● **WORK ITEM**
The lines wanted are those in the data below that include "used".

● **THE RECORDS**
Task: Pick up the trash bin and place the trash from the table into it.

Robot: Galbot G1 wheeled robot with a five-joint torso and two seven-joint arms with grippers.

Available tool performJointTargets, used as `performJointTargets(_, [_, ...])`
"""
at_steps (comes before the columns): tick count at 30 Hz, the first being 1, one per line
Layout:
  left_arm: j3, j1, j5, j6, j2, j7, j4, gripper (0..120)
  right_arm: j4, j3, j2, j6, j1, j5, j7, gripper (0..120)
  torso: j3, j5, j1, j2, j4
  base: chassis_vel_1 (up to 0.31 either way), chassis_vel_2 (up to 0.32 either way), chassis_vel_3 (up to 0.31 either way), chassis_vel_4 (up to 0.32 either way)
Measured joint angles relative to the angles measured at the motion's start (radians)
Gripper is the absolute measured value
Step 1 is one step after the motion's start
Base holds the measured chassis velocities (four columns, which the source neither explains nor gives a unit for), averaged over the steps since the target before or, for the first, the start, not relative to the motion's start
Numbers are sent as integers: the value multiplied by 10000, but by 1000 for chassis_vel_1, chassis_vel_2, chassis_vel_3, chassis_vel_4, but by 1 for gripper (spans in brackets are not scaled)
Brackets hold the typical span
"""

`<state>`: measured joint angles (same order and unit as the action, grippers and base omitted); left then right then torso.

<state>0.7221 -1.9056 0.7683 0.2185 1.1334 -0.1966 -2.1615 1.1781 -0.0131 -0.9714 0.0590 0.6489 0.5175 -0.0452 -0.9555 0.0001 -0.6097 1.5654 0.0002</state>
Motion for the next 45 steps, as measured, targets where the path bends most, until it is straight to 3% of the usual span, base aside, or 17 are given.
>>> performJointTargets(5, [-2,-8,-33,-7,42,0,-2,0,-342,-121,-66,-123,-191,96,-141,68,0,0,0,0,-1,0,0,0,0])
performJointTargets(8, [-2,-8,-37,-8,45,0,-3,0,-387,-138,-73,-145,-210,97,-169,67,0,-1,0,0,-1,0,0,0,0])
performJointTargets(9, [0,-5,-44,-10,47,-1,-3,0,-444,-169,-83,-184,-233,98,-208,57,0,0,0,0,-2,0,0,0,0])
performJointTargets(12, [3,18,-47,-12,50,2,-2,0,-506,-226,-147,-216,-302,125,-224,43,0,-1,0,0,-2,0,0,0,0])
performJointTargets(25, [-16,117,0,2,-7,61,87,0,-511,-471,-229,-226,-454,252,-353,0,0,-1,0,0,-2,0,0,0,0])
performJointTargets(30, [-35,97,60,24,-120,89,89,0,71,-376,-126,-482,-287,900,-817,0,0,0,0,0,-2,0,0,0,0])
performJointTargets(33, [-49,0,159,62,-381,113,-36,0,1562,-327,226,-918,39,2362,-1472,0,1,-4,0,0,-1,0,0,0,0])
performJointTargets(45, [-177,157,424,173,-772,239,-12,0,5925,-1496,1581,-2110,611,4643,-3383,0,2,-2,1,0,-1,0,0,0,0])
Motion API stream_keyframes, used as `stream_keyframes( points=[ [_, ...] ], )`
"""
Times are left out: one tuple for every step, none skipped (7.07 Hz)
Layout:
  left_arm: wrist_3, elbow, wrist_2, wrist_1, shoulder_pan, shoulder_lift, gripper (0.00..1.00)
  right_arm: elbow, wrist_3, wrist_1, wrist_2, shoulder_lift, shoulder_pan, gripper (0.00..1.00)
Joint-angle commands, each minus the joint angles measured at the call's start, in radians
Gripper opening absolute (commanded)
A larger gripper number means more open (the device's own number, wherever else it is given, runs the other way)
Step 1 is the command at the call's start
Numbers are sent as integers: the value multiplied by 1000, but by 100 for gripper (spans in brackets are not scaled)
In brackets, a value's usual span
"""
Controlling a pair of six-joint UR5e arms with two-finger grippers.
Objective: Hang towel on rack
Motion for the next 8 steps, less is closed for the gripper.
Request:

● **SOLVED EXERCISE**
Available tool performJointTargets, used as `performJointTargets(_, [_, ...])`
Motion API stream_keyframes, used as `stream_keyframes( points=[ [_, ...] ], )`

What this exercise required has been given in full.